Who can say when or how it will be
that something easters up out of the dimness
to remind us of a time before we were born and after we will die?

God himself does not give answers. He gives himself.
~Frederick Buechner from Telling the Truth: The Gospel as Tragedy, Comedy and Fairy Tale

“Let Him easter in us, be a dayspring to the dimness of us, be a crimson-cresseted east.”
― Gerard Manley Hopkins
from “The Wreck of the Deutschland”

All changed, changed utterly:   
A terrible beauty is born.
~William Butler Yeats from “Easter, 1916”

It has been a slow coming of spring this year, seeming in no hurry whatsoever as we all shelter in place, isolated and lonesome for one another.

Snow remains in the foothills and the greening of the fields has only begun. The flowering plum and cherry trees finally have burst into bloom despite a continued chill.  It feels like winter at night yet the perfumed air of spring now permeates the day.

Such extreme variability is disorienting when we are desperate for something – anything – that feels routine and normal. It is almost like standing blinded in a spotlight in a darkened room.

This is exactly what eastering is like.  It is awakening out of a restless sleep, opening a door to let in fresh air, and the stone that locked us in the dark rolled back.

Overnight all has changed, changed utterly. We, who have been wintering and weathered, weary and withered, are transformed by the Light.

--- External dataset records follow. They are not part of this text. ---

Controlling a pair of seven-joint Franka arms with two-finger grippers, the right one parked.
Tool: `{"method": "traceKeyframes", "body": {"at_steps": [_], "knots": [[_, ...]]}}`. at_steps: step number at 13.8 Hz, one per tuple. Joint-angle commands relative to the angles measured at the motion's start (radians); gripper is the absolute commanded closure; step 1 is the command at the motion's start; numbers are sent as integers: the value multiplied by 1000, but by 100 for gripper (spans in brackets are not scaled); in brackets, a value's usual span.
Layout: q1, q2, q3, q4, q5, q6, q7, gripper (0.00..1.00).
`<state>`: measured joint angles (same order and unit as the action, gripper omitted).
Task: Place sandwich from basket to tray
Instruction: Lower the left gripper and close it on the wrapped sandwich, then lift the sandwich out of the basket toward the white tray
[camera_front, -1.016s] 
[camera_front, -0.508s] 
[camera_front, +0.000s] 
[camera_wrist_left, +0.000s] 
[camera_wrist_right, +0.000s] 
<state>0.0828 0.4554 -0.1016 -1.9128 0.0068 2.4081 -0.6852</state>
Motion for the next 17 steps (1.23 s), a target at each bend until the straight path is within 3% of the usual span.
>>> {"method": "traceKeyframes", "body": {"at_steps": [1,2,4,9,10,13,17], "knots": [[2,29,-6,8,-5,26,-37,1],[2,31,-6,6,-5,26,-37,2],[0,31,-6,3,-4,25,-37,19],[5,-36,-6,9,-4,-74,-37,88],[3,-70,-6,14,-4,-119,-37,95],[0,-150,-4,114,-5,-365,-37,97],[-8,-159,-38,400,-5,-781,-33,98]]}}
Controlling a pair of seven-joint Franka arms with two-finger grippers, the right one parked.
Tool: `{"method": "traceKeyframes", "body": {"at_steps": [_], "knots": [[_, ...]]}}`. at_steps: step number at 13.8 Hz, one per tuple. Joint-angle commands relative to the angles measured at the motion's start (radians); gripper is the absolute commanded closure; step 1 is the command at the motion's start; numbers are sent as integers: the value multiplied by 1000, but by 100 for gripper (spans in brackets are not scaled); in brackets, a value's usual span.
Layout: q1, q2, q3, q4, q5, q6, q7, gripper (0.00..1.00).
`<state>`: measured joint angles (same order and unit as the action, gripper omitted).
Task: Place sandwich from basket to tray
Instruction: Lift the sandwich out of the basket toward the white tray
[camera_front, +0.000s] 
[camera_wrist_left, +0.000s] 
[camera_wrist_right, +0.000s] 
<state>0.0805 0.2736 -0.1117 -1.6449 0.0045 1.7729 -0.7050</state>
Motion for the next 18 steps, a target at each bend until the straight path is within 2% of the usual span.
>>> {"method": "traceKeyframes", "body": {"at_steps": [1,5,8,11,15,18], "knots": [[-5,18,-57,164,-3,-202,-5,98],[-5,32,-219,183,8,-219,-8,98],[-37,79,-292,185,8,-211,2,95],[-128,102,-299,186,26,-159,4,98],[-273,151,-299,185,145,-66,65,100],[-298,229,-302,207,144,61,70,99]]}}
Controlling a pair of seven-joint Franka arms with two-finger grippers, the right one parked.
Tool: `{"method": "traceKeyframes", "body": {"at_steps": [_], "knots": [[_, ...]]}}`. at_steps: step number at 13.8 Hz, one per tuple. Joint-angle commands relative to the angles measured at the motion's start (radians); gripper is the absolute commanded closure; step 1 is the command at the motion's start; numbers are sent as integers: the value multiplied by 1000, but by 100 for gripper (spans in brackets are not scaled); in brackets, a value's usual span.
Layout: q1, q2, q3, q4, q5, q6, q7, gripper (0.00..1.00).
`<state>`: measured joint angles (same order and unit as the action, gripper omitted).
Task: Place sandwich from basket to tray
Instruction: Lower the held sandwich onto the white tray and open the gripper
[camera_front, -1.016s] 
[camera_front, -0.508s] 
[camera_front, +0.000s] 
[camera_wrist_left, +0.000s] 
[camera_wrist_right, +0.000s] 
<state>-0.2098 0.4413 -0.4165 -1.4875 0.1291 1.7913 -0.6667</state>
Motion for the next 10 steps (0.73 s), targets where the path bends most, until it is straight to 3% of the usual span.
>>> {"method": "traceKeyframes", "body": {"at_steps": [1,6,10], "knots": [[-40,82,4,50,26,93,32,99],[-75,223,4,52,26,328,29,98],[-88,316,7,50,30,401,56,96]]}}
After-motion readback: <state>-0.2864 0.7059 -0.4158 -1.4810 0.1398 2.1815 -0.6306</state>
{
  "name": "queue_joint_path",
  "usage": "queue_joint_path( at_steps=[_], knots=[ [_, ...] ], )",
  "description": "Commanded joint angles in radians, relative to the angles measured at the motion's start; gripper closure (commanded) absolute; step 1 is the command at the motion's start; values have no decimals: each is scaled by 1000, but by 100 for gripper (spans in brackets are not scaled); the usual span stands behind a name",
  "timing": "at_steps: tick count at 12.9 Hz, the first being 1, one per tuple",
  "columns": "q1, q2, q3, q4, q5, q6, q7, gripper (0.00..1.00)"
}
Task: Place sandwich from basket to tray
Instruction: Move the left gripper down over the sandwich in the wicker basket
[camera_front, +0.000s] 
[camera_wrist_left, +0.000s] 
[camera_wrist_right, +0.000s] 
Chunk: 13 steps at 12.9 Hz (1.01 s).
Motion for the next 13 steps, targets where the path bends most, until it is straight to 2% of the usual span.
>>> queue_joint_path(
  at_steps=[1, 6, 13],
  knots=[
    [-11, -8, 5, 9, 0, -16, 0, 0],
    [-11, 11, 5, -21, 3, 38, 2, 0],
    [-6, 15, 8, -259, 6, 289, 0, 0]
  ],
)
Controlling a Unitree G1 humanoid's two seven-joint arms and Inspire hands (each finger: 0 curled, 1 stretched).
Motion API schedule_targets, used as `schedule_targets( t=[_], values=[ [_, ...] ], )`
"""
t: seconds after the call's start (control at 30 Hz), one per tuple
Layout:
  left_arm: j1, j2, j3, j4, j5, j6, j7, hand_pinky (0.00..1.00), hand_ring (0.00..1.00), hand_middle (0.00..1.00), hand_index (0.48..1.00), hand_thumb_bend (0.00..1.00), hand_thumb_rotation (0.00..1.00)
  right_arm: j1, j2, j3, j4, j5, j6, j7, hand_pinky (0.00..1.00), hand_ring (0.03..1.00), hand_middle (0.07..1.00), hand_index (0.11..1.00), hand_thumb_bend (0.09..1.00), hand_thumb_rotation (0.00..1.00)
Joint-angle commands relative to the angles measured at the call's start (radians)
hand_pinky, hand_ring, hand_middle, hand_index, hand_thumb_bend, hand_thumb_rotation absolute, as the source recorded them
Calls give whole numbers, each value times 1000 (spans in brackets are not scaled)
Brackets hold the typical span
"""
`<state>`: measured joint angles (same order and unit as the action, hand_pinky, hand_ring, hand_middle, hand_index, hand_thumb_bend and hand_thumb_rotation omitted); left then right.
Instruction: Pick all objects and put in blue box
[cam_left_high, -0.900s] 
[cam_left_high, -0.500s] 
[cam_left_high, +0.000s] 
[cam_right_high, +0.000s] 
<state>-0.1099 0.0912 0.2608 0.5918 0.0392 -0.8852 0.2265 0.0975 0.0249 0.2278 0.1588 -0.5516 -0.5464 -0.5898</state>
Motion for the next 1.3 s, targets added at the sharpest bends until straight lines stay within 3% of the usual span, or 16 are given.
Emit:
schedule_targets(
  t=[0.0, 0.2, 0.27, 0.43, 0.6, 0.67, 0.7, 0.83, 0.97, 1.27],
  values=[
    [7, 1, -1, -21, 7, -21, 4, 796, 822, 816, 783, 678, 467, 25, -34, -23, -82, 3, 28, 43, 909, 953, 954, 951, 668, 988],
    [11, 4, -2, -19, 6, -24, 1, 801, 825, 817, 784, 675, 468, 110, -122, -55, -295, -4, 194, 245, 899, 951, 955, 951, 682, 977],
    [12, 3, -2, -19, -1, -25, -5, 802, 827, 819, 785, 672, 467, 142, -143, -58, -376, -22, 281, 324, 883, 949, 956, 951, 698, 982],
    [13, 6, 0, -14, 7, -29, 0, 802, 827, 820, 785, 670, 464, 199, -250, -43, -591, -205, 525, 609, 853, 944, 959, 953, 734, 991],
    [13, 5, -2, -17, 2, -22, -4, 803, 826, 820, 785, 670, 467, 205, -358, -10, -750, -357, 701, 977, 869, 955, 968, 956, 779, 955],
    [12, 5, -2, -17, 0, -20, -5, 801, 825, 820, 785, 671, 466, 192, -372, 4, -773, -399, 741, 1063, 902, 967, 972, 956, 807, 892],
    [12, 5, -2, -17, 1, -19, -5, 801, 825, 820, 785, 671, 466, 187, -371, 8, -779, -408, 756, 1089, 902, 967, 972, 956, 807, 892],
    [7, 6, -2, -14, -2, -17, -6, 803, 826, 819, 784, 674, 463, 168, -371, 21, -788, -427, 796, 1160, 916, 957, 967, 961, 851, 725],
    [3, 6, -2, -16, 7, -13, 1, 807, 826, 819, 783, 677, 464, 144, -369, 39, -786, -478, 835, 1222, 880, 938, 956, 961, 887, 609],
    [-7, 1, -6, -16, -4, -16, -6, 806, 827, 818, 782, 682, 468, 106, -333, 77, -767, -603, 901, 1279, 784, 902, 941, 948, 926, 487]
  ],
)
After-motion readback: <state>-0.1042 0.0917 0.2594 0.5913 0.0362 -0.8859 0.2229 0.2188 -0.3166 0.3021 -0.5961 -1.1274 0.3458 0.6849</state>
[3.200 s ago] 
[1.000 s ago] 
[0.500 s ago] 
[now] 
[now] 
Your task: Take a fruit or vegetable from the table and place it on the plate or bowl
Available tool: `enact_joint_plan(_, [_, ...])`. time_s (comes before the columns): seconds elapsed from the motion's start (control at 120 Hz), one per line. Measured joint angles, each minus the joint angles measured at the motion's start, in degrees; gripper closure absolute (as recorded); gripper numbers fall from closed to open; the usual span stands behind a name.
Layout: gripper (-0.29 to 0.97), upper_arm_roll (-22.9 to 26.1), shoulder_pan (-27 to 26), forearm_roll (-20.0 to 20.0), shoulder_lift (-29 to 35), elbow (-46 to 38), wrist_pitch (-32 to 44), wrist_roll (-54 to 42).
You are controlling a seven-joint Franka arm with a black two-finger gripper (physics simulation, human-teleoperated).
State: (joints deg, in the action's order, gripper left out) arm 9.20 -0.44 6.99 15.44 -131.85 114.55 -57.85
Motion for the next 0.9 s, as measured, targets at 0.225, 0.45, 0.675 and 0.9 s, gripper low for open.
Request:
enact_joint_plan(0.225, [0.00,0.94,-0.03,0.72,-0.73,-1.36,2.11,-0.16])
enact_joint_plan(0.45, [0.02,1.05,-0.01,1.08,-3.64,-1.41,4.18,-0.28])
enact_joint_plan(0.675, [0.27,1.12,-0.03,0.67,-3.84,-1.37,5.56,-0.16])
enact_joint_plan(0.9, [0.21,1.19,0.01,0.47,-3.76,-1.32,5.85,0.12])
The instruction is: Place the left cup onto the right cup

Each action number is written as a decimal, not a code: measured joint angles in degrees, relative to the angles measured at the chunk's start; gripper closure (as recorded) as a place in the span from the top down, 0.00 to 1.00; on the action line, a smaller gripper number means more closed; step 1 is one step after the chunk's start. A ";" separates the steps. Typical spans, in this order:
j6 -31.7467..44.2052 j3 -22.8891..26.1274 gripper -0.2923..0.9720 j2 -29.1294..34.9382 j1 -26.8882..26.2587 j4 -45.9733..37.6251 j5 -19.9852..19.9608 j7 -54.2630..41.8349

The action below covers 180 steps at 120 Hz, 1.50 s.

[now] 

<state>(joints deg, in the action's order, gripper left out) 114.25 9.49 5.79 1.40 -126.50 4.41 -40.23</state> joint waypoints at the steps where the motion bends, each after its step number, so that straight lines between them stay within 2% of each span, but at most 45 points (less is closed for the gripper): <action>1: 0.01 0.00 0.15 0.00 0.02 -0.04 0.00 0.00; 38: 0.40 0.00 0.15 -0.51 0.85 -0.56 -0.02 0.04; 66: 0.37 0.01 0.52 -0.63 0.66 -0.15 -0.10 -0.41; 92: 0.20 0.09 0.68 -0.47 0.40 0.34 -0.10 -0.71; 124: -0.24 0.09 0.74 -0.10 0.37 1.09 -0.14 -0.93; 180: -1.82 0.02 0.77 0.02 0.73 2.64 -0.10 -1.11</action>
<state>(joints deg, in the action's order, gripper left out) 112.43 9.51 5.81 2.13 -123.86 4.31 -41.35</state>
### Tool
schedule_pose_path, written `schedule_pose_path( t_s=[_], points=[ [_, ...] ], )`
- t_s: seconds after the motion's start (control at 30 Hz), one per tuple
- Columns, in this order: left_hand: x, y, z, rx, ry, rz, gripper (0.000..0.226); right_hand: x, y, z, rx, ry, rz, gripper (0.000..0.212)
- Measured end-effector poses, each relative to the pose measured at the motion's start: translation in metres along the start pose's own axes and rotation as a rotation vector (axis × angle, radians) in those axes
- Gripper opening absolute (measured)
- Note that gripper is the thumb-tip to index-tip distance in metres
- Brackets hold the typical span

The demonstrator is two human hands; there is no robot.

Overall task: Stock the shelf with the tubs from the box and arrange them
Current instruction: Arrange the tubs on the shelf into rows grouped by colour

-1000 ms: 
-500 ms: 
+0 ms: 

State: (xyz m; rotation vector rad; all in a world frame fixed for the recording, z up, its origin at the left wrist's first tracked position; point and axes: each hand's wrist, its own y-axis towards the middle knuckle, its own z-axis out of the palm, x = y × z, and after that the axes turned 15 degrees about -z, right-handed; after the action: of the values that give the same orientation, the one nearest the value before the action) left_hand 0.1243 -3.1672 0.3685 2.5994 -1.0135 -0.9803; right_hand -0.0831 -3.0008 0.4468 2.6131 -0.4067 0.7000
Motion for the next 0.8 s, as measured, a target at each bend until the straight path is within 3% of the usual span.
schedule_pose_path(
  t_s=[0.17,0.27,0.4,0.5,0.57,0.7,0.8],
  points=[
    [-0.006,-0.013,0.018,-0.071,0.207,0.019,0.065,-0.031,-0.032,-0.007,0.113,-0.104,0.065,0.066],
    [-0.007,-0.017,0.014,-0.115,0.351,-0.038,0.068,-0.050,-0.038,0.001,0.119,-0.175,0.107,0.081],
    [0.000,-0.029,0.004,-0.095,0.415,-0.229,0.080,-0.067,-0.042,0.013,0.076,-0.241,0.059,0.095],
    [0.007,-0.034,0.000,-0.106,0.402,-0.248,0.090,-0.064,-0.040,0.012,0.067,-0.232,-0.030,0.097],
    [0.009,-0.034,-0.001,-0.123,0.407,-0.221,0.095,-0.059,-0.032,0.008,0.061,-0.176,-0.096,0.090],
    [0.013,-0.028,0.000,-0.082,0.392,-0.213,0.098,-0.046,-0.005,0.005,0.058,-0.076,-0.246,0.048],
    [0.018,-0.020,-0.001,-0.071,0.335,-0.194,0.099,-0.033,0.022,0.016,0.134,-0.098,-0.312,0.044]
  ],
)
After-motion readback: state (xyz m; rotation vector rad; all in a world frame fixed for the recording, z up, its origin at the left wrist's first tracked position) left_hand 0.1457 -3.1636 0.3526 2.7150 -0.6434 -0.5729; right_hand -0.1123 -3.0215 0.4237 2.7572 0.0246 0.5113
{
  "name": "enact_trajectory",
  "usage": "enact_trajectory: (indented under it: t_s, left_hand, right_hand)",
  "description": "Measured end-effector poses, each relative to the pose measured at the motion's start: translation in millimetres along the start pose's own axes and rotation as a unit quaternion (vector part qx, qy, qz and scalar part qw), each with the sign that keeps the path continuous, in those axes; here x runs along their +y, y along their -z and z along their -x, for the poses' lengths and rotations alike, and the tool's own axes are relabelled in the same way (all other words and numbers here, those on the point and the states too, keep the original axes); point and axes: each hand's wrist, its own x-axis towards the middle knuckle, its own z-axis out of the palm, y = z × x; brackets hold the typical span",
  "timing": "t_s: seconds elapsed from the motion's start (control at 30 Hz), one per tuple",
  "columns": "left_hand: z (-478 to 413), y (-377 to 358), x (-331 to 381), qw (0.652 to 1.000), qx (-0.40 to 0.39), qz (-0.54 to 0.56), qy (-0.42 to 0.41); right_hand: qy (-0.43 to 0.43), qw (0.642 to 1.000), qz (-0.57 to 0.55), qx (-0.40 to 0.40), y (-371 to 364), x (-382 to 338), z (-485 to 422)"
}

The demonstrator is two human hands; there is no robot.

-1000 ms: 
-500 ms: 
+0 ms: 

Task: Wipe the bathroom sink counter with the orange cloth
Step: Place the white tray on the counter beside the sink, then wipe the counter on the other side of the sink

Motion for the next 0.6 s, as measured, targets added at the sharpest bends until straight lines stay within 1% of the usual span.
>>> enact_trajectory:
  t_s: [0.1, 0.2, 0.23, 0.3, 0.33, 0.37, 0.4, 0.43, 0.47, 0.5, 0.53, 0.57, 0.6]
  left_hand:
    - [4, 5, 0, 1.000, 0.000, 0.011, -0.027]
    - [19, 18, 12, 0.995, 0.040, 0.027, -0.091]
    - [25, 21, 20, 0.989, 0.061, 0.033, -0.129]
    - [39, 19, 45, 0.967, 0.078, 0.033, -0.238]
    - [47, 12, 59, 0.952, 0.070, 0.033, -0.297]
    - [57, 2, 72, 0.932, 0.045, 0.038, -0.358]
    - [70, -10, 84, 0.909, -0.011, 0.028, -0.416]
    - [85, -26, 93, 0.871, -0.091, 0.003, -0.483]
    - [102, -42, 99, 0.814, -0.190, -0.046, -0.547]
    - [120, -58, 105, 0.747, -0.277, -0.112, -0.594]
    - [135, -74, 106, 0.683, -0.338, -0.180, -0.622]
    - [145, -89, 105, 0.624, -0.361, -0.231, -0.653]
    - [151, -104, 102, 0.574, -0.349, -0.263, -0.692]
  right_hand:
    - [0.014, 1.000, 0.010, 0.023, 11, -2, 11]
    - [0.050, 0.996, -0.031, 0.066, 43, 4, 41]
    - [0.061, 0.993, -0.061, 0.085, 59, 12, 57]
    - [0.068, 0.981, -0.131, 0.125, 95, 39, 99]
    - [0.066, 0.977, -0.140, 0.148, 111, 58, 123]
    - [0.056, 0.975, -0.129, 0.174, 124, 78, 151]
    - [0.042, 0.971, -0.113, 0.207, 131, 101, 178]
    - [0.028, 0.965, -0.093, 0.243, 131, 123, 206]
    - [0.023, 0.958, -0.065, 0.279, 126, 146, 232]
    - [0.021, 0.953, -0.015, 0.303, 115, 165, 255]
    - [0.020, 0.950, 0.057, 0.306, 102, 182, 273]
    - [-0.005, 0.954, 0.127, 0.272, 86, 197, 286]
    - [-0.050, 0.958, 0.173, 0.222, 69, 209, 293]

He is not only risen.  He is given indeed.

Beauty, Mystery and Benediction

“Why do you look for the living among the dead?  He is not here; he has risen!”
Luke 24: 5-6

Since this moment (the resurrection), the universe is no longer what it was;  nature has received another meaning; history is transformed and you and I are no more, and should not be anymore, what we were before.

Grace strikes us when we are in great pain and restlessness. It strikes us when we walk through the dark valley of a meaningless and empty life. Sometimes at that moment a wave of light breaks into our darkness, and it is as though a voice were saying: “You are accepted.”
~Paul Tillich, American theologian

So what do I believe actually happened that morning on the third day after he died?
…I speak very plainly here…

He got up.  He said, “Don’t be afraid.”

Love is the victor.  Death is not the end.  The end is life.  His life and our lives through him, in him.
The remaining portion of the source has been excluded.